» PROVIDED INFORMATION:
※
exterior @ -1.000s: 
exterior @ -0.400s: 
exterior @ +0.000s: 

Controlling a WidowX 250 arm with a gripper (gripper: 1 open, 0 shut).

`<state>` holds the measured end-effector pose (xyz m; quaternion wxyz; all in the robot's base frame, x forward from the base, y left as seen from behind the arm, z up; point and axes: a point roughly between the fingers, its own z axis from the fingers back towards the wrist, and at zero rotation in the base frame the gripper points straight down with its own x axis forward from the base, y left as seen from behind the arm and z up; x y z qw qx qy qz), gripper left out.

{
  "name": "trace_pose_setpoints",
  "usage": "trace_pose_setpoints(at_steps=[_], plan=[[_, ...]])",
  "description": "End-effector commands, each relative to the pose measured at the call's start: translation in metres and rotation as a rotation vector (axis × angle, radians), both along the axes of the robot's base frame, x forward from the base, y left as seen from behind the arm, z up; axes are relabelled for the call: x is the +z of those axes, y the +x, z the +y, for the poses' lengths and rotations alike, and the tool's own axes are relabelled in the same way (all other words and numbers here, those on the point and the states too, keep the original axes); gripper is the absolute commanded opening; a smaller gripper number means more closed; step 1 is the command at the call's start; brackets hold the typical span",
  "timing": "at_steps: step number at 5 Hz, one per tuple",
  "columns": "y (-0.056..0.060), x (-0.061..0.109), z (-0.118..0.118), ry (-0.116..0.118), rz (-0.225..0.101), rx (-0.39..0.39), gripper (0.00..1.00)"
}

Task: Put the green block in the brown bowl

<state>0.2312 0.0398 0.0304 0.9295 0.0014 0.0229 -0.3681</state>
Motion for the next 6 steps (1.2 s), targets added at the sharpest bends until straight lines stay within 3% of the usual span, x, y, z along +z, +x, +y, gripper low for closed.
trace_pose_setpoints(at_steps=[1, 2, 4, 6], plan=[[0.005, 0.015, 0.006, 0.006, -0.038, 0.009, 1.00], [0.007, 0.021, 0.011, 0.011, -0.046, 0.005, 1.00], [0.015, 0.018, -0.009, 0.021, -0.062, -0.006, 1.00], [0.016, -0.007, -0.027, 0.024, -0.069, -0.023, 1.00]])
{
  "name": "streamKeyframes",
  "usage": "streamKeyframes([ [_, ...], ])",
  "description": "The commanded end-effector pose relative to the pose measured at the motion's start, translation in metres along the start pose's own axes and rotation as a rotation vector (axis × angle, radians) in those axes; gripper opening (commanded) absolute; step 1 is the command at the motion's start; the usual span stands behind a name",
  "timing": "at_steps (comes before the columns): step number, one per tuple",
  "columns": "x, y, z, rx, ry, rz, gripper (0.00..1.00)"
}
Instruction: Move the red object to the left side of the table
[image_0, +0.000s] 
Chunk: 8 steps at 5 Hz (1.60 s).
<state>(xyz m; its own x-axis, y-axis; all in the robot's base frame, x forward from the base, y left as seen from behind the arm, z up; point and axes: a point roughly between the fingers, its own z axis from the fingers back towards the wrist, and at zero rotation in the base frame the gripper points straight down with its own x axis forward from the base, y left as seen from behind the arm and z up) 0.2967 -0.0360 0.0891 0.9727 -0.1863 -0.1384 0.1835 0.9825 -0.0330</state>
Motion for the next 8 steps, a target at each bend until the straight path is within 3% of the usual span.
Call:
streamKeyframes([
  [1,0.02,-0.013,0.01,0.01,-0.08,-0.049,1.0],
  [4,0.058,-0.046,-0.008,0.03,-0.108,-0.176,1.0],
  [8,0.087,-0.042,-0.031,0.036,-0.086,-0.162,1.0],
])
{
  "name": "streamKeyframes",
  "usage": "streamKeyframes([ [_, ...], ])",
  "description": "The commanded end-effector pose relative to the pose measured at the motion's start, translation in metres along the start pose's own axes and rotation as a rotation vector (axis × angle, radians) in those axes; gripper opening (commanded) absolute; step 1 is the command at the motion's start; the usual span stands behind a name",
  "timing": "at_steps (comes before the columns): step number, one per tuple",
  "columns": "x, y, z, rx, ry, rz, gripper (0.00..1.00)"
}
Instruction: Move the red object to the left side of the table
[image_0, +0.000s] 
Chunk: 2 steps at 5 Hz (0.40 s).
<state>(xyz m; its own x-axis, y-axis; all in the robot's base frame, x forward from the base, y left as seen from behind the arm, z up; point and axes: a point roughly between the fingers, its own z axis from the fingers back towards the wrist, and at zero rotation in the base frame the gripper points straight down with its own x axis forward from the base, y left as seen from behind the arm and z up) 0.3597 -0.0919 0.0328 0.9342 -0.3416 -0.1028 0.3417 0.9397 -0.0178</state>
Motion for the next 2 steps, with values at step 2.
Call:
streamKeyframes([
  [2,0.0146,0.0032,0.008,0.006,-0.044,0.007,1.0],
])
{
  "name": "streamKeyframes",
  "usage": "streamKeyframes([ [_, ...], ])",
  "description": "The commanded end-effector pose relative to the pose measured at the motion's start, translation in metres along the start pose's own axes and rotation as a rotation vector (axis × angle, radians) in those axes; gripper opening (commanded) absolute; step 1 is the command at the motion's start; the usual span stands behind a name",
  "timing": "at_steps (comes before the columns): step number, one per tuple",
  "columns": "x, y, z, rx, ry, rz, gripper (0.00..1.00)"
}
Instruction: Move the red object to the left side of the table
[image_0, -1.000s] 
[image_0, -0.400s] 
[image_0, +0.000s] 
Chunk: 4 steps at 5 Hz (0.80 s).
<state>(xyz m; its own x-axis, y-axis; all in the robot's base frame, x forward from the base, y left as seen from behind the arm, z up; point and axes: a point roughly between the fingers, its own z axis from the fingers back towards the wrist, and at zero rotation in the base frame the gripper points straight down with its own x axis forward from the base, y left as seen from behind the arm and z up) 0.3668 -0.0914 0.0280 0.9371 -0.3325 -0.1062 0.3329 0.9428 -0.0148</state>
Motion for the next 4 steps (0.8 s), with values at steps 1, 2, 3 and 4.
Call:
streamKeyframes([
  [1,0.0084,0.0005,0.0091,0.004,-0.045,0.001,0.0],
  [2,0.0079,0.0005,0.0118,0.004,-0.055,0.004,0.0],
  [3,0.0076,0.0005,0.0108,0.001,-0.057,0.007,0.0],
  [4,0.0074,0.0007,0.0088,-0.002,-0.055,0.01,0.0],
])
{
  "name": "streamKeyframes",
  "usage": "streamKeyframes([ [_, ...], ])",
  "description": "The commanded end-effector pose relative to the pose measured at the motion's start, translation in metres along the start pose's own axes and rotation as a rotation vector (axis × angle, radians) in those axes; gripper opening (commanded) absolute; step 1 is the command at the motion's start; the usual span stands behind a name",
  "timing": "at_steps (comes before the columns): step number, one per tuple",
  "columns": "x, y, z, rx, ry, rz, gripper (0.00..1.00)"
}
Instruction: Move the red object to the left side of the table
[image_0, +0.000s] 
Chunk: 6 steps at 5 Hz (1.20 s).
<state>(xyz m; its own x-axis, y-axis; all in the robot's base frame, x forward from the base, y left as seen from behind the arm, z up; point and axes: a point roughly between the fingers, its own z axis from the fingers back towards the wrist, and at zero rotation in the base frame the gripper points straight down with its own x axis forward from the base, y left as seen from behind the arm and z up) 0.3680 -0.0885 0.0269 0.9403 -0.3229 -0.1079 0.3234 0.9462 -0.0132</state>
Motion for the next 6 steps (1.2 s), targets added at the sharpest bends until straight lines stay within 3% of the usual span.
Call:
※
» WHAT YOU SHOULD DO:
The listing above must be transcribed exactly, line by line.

» SOLUTION TO THIS PROBLEM:
exterior @ -1.000s: 
exterior @ -0.400s: 
exterior @ +0.000s: 

Controlling a WidowX 250 arm with a gripper (gripper: 1 open, 0 shut).

`<state>` holds the measured end-effector pose (xyz m; quaternion wxyz; all in the robot's base frame, x forward from the base, y left as seen from behind the arm, z up; point and axes: a point roughly between the fingers, its own z axis from the fingers back towards the wrist, and at zero rotation in the base frame the gripper points straight down with its own x axis forward from the base, y left as seen from behind the arm and z up; x y z qw qx qy qz), gripper left out.

{
  "name": "trace_pose_setpoints",
  "usage": "trace_pose_setpoints(at_steps=[_], plan=[[_, ...]])",
  "description": "End-effector commands, each relative to the pose measured at the call's start: translation in metres and rotation as a rotation vector (axis × angle, radians), both along the axes of the robot's base frame, x forward from the base, y left as seen from behind the arm, z up; axes are relabelled for the call: x is the +z of those axes, y the +x, z the +y, for the poses' lengths and rotations alike, and the tool's own axes are relabelled in the same way (all other words and numbers here, those on the point and the states too, keep the original axes); gripper is the absolute commanded opening; a smaller gripper number means more closed; step 1 is the command at the call's start; brackets hold the typical span",
  "timing": "at_steps: step number at 5 Hz, one per tuple",
  "columns": "y (-0.056..0.060), x (-0.061..0.109), z (-0.118..0.118), ry (-0.116..0.118), rz (-0.225..0.101), rx (-0.39..0.39), gripper (0.00..1.00)"
}

Task: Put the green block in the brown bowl

<state>0.2312 0.0398 0.0304 0.9295 0.0014 0.0229 -0.3681</state>
Motion for the next 6 steps (1.2 s), targets added at the sharpest bends until straight lines stay within 3% of the usual span, x, y, z along +z, +x, +y, gripper low for closed.
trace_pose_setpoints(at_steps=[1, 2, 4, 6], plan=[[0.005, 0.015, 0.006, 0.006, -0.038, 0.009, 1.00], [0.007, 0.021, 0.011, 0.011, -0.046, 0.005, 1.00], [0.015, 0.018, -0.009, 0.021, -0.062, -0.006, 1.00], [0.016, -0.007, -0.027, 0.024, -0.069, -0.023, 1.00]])
{
  "name": "streamKeyframes",
  "usage": "streamKeyframes([ [_, ...], ])",
  "description": "The commanded end-effector pose relative to the pose measured at the motion's start, translation in metres along the start pose's own axes and rotation as a rotation vector (axis × angle, radians) in those axes; gripper opening (commanded) absolute; step 1 is the command at the motion's start; the usual span stands behind a name",
  "timing": "at_steps (comes before the columns): step number, one per tuple",
  "columns": "x, y, z, rx, ry, rz, gripper (0.00..1.00)"
}
Instruction: Move the red object to the left side of the table
[image_0, +0.000s] 
Chunk: 8 steps at 5 Hz (1.60 s).
<state>(xyz m; its own x-axis, y-axis; all in the robot's base frame, x forward from the base, y left as seen from behind the arm, z up; point and axes: a point roughly between the fingers, its own z axis from the fingers back towards the wrist, and at zero rotation in the base frame the gripper points straight down with its own x axis forward from the base, y left as seen from behind the arm and z up) 0.2967 -0.0360 0.0891 0.9727 -0.1863 -0.1384 0.1835 0.9825 -0.0330</state>
Motion for the next 8 steps, a target at each bend until the straight path is within 3% of the usual span.
Call:
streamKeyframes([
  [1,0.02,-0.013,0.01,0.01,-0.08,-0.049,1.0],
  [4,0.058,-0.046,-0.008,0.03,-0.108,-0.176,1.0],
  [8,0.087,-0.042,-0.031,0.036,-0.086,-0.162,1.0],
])
{
  "name": "streamKeyframes",
  "usage": "streamKeyframes([ [_, ...], ])",
  "description": "The commanded end-effector pose relative to the pose measured at the motion's start, translation in metres along the start pose's own axes and rotation as a rotation vector (axis × angle, radians) in those axes; gripper opening (commanded) absolute; step 1 is the command at the motion's start; the usual span stands behind a name",
  "timing": "at_steps (comes before the columns): step number, one per tuple",
  "columns": "x, y, z, rx, ry, rz, gripper (0.00..1.00)"
}
Instruction: Move the red object to the left side of the table
[image_0, +0.000s] 
Chunk: 2 steps at 5 Hz (0.40 s).
<state>(xyz m; its own x-axis, y-axis; all in the robot's base frame, x forward from the base, y left as seen from behind the arm, z up; point and axes: a point roughly between the fingers, its own z axis from the fingers back towards the wrist, and at zero rotation in the base frame the gripper points straight down with its own x axis forward from the base, y left as seen from behind the arm and z up) 0.3597 -0.0919 0.0328 0.9342 -0.3416 -0.1028 0.3417 0.9397 -0.0178</state>
Motion for the next 2 steps, with values at step 2.
Call:
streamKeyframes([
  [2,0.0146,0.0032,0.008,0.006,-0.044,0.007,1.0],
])
{
  "name": "streamKeyframes",
  "usage": "streamKeyframes([ [_, ...], ])",
  "description": "The commanded end-effector pose relative to the pose measured at the motion's start, translation in metres along the start pose's own axes and rotation as a rotation vector (axis × angle, radians) in those axes; gripper opening (commanded) absolute; step 1 is the command at the motion's start; the usual span stands behind a name",
  "timing": "at_steps (comes before the columns): step number, one per tuple",
  "columns": "x, y, z, rx, ry, rz, gripper (0.00..1.00)"
}
Instruction: Move the red object to the left side of the table
[image_0, -1.000s] 
[image_0, -0.400s] 
[image_0, +0.000s] 
Chunk: 4 steps at 5 Hz (0.80 s).
<state>(xyz m; its own x-axis, y-axis; all in the robot's base frame, x forward from the base, y left as seen from behind the arm, z up; point and axes: a point roughly between the fingers, its own z axis from the fingers back towards the wrist, and at zero rotation in the base frame the gripper points straight down with its own x axis forward from the base, y left as seen from behind the arm and z up) 0.3668 -0.0914 0.0280 0.9371 -0.3325 -0.1062 0.3329 0.9428 -0.0148</state>
Motion for the next 4 steps (0.8 s), with values at steps 1, 2, 3 and 4.
Call:
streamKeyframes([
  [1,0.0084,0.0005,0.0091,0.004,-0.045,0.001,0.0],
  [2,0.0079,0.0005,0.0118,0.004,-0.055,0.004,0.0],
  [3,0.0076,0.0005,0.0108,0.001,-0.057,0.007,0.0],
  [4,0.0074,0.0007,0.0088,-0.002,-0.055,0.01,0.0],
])
{
  "name": "streamKeyframes",
  "usage": "streamKeyframes([ [_, ...], ])",
  "description": "The commanded end-effector pose relative to the pose measured at the motion's start, translation in metres along the start pose's own axes and rotation as a rotation vector (axis × angle, radians) in those axes; gripper opening (commanded) absolute; step 1 is the command at the motion's start; the usual span stands behind a name",
  "timing": "at_steps (comes before the columns): step number, one per tuple",
  "columns": "x, y, z, rx, ry, rz, gripper (0.00..1.00)"
}
Instruction: Move the red object to the left side of the table
[image_0, +0.000s] 
Chunk: 6 steps at 5 Hz (1.20 s).
<state>(xyz m; its own x-axis, y-axis; all in the robot's base frame, x forward from the base, y left as seen from behind the arm, z up; point and axes: a point roughly between the fingers, its own z axis from the fingers back towards the wrist, and at zero rotation in the base frame the gripper points straight down with its own x axis forward from the base, y left as seen from behind the arm and z up) 0.3680 -0.0885 0.0269 0.9403 -0.3229 -0.1079 0.3234 0.9462 -0.0132</state>
Motion for the next 6 steps (1.2 s), targets added at the sharpest bends until straight lines stay within 3% of the usual span.
Call:

No additional answer is needed.